April 17, 2021

Robert A. Mundell, a Father of the Euro and Reaganomics, Dies at 88

Robert Alexander Mundell was born on Oct. 24, 1932, in Kingston, Ontario, and spent his first 13 years living on a farm and attending a one-room schoolhouse with about a dozen other pupils. His father, William Campbell Mundell, was a military officer; his mother, Lila Teresa (Hamilton) Mundell, was a vivacious heiress who had to give up the family’s castle because she could not afford the back taxes, Professor Mundell once recalled.

When his father retired from teaching at the Royal Military College after the end of World War II, the Mundells moved to British Columbia, where Robert (known as Bob throughout the economics world) found what he called a “cult of rugged individuality” that helped nurture his laissez-faire economic views.

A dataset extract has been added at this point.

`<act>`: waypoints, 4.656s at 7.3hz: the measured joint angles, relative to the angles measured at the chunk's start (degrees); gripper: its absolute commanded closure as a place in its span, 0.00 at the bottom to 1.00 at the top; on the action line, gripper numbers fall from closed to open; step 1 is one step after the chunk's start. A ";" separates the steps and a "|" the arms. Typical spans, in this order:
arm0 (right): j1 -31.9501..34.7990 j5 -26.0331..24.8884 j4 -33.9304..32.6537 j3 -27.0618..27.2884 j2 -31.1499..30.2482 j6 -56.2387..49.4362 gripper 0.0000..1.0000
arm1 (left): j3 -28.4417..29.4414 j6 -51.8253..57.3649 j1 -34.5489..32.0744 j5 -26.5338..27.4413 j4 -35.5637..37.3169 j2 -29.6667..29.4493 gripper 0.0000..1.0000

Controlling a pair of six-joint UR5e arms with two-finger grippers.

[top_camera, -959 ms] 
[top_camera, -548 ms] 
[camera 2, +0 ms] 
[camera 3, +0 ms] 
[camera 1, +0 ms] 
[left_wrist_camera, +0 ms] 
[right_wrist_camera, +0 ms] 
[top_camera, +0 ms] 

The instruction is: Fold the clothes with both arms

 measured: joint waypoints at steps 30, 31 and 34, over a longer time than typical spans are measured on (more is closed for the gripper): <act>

But far as they were from the power centers of the nation and the world, western Canadians were not immune to the economic turmoil of the postwar era. While the United States, after a brief recession, was thriving, Europe and Japan were dependent largely on American investment and materials to rebuild, amassing large trade deficits with the United States. In 1949, Great Britain, hoping to make its own exports more competitive, devalued the pound by 30 percent against the dollar, leading other European countries to follow suit.

Canada, caught in the middle between its role in the British Commonwealth and its trading dependence on its large neighbor to the south, also devalued, but by a lesser amount. A year later, indirectly admitting that it had made a mistake, the government in Ottawa allowed the Canadian dollar to float. That put the country in a situation unlike any other major economy at the time; the postwar Bretton Woods system had kept most currencies fixed against the dollar. Bob Mundell, a high school senior already gifted in math, was puzzled by it all.

“I asked my high school teacher what the devaluation meant, and he gave me such a contorted and hopeless explanation that it piqued my curiosity,” he recalled in 1998. “The newspapers carried such a jumbled discussion.”

Professor Mundell first studied economics and Slavonic studies at the University of British Columbia before winning a scholarship to the University of Washington. Wanting to continue his study with some of the best economists in the world, he headed to the Massachusetts Institute of Technology to earn his Ph.D., taking only three classes and completing the work on his thesis while studying at the London School of Economics.